The Yankees used an opener for his last start, but it didn’t solve any of the 29-year-old Severino’s much-documented problems.
“It was just very weird, not used to it,” Severino said. “They were trying to find ways to get me better, get me going.”
Nothing has worked so far.
Severino will enter his next outing sporting a jarring 8.06 ERA and 1.88 WHIP.
The Yankees have lost nine of his last 12 appearances and he has allowed an astounding 18 earned runs over his last 9 ¹/₃ innings pitched while walking six and allowing 20 hits.
The Yankees really don’t have any other direction to go, now that Nestor Cortes is likely out for the season with a rotator cuff strain, Domingo German won’t be back this year after the team placed him on the restricted list due to alcohol abuse and Carlos Rodon (hamstring strain) is currently on the injured list.

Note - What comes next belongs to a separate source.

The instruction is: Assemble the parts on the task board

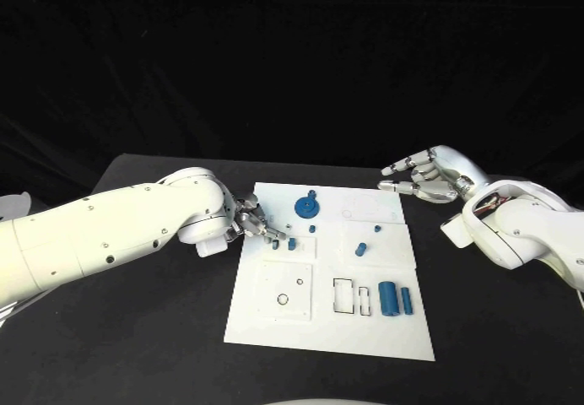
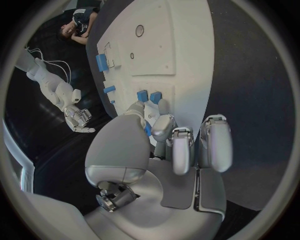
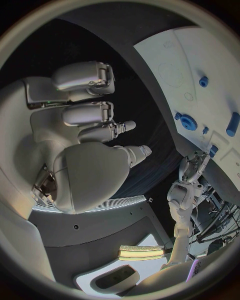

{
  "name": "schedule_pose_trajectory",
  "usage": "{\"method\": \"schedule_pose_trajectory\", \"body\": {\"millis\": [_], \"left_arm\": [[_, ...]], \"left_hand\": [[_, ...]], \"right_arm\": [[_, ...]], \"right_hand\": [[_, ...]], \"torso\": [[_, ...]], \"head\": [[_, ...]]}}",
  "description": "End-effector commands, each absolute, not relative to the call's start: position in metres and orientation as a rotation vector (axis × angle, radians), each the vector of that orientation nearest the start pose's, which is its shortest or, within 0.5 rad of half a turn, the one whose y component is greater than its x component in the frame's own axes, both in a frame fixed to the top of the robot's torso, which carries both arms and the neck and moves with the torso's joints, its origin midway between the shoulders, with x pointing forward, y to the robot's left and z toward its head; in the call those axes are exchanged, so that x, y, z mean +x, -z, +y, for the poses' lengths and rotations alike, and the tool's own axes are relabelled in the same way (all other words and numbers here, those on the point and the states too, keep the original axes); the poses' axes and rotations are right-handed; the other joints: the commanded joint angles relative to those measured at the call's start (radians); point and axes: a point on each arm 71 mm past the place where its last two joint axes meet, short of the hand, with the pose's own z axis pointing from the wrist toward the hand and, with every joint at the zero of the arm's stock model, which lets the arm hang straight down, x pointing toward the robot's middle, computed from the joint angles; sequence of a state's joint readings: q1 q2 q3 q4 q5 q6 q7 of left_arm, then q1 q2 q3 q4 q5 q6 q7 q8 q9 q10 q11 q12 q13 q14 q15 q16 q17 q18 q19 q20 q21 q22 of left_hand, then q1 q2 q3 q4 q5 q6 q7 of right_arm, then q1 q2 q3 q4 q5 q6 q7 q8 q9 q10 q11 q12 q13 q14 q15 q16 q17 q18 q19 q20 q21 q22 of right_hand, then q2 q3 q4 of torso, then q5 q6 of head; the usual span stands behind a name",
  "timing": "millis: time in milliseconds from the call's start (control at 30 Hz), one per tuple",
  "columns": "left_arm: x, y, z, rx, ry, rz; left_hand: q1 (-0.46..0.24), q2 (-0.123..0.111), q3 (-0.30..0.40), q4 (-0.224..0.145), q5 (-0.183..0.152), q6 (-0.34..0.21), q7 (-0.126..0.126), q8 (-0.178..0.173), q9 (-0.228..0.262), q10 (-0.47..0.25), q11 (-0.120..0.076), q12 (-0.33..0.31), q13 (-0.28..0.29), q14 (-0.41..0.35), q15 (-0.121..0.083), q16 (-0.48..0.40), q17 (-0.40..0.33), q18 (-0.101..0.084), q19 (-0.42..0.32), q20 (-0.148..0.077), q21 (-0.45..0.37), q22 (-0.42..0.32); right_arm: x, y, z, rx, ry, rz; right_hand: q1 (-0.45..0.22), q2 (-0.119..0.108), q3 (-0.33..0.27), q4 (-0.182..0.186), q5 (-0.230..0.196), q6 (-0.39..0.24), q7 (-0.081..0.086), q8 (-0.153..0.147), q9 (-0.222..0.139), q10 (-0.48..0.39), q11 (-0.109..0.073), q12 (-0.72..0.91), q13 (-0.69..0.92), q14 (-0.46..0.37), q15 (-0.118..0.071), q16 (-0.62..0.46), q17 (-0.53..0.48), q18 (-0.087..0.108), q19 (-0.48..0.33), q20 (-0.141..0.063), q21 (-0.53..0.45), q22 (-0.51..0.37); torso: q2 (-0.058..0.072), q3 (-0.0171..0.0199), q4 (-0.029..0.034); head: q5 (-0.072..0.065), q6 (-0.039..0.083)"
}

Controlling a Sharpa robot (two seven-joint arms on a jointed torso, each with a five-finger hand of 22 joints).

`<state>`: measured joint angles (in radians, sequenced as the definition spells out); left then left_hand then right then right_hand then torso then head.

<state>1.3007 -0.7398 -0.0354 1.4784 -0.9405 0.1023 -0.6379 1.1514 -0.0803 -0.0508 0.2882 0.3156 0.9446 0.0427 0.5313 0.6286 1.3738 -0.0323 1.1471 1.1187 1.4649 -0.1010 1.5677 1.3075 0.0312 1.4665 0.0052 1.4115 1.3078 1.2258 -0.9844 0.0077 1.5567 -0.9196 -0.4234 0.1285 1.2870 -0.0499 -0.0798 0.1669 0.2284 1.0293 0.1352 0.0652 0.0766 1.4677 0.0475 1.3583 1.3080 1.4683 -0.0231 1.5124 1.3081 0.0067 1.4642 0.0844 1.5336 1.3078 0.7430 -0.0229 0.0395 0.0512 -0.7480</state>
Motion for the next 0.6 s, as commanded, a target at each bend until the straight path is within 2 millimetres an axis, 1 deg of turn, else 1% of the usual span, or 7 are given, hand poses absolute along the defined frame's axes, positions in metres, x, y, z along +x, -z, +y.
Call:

“I’ve been working on everything right now. There’s not just one thing. Important for me, I need to attack the zone, throw strikes,” Severino said. “My goal for [Tuesday] is don’t walk anybody. Make pitches, we’ll see what happens. That’s been the biggest difference this year. I’ve been walking too many guys.”
As he looks to find a way out of his season-long slump, Severino has heard from a lot of people, from friends to teammates to recently hired adviser Andy Pettitte.
The biggest takeaway he has gotten from all the advice he has received is to look ahead, not back. There’s nothing he can do about this difficult year up to this point.
“Forget about everything, the numbers are in the past. Just worry about what’s in front of me,” Severino said. “Of course they’re good hitters. But I can make good pitches and try to be ahead in the count, we’ll see what happens.
“The good thing is right now that I’m healthy, and if I’m healthy, I can continue to compete. That’s the only way I can get better.”